All of the data must be returned word for word.
****
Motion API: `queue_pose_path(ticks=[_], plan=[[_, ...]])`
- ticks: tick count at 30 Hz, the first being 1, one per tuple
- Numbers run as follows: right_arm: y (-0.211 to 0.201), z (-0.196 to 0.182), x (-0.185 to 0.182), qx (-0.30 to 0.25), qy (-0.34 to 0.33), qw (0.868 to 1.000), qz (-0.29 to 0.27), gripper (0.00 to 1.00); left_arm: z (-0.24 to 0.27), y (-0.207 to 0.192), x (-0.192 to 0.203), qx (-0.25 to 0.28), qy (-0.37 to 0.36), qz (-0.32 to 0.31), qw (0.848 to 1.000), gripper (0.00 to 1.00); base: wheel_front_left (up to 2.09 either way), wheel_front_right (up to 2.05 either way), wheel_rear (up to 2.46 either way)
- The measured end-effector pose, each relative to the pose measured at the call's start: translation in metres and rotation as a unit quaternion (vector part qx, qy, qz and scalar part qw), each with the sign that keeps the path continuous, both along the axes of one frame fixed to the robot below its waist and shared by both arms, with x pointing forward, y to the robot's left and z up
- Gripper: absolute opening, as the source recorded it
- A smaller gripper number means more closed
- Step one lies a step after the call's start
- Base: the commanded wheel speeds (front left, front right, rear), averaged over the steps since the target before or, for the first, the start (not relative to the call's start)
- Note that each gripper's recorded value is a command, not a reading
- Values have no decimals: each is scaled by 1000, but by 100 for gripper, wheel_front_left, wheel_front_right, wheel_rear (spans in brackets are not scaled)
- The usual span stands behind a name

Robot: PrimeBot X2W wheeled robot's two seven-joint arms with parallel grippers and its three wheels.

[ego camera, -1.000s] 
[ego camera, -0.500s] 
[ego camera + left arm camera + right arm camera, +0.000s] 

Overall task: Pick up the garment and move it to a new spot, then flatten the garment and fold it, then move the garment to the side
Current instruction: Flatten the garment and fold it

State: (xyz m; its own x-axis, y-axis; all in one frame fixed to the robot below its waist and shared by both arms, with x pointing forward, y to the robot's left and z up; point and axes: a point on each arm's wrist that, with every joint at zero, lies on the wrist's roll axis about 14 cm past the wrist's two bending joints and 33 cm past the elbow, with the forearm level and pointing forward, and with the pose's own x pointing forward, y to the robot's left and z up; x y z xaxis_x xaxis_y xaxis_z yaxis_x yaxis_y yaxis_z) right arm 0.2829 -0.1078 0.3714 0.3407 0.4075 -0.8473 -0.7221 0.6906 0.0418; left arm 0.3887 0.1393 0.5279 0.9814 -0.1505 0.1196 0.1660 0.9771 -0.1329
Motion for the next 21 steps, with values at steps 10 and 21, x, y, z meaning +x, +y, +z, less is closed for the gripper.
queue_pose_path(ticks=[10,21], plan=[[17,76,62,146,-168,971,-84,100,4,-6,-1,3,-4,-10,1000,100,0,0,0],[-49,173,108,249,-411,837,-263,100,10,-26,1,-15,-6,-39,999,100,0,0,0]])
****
### RESPONSE TO THIS EXERCISE
Motion API: `queue_pose_path(ticks=[_], plan=[[_, ...]])`
- ticks: tick count at 30 Hz, the first being 1, one per tuple
- Numbers run as follows: right_arm: y (-0.211 to 0.201), z (-0.196 to 0.182), x (-0.185 to 0.182), qx (-0.30 to 0.25), qy (-0.34 to 0.33), qw (0.868 to 1.000), qz (-0.29 to 0.27), gripper (0.00 to 1.00); left_arm: z (-0.24 to 0.27), y (-0.207 to 0.192), x (-0.192 to 0.203), qx (-0.25 to 0.28), qy (-0.37 to 0.36), qz (-0.32 to 0.31), qw (0.848 to 1.000), gripper (0.00 to 1.00); base: wheel_front_left (up to 2.09 either way), wheel_front_right (up to 2.05 either way), wheel_rear (up to 2.46 either way)
- The measured end-effector pose, each relative to the pose measured at the call's start: translation in metres and rotation as a unit quaternion (vector part qx, qy, qz and scalar part qw), each with the sign that keeps the path continuous, both along the axes of one frame fixed to the robot below its waist and shared by both arms, with x pointing forward, y to the robot's left and z up
- Gripper: absolute opening, as the source recorded it
- A smaller gripper number means more closed
- Step one lies a step after the call's start
- Base: the commanded wheel speeds (front left, front right, rear), averaged over the steps since the target before or, for the first, the start (not relative to the call's start)
- Note that each gripper's recorded value is a command, not a reading
- Values have no decimals: each is scaled by 1000, but by 100 for gripper, wheel_front_left, wheel_front_right, wheel_rear (spans in brackets are not scaled)
- The usual span stands behind a name

Robot: PrimeBot X2W wheeled robot's two seven-joint arms with parallel grippers and its three wheels.

[ego camera, -1.000s] 
[ego camera, -0.500s] 
[ego camera + left arm camera + right arm camera, +0.000s] 

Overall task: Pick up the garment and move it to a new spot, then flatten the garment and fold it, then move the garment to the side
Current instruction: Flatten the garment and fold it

State: (xyz m; its own x-axis, y-axis; all in one frame fixed to the robot below its waist and shared by both arms, with x pointing forward, y to the robot's left and z up; point and axes: a point on each arm's wrist that, with every joint at zero, lies on the wrist's roll axis about 14 cm past the wrist's two bending joints and 33 cm past the elbow, with the forearm level and pointing forward, and with the pose's own x pointing forward, y to the robot's left and z up; x y z xaxis_x xaxis_y xaxis_z yaxis_x yaxis_y yaxis_z) right arm 0.2829 -0.1078 0.3714 0.3407 0.4075 -0.8473 -0.7221 0.6906 0.0418; left arm 0.3887 0.1393 0.5279 0.9814 -0.1505 0.1196 0.1660 0.9771 -0.1329
Motion for the next 21 steps, with values at steps 10 and 21, x, y, z meaning +x, +y, +z, less is closed for the gripper.
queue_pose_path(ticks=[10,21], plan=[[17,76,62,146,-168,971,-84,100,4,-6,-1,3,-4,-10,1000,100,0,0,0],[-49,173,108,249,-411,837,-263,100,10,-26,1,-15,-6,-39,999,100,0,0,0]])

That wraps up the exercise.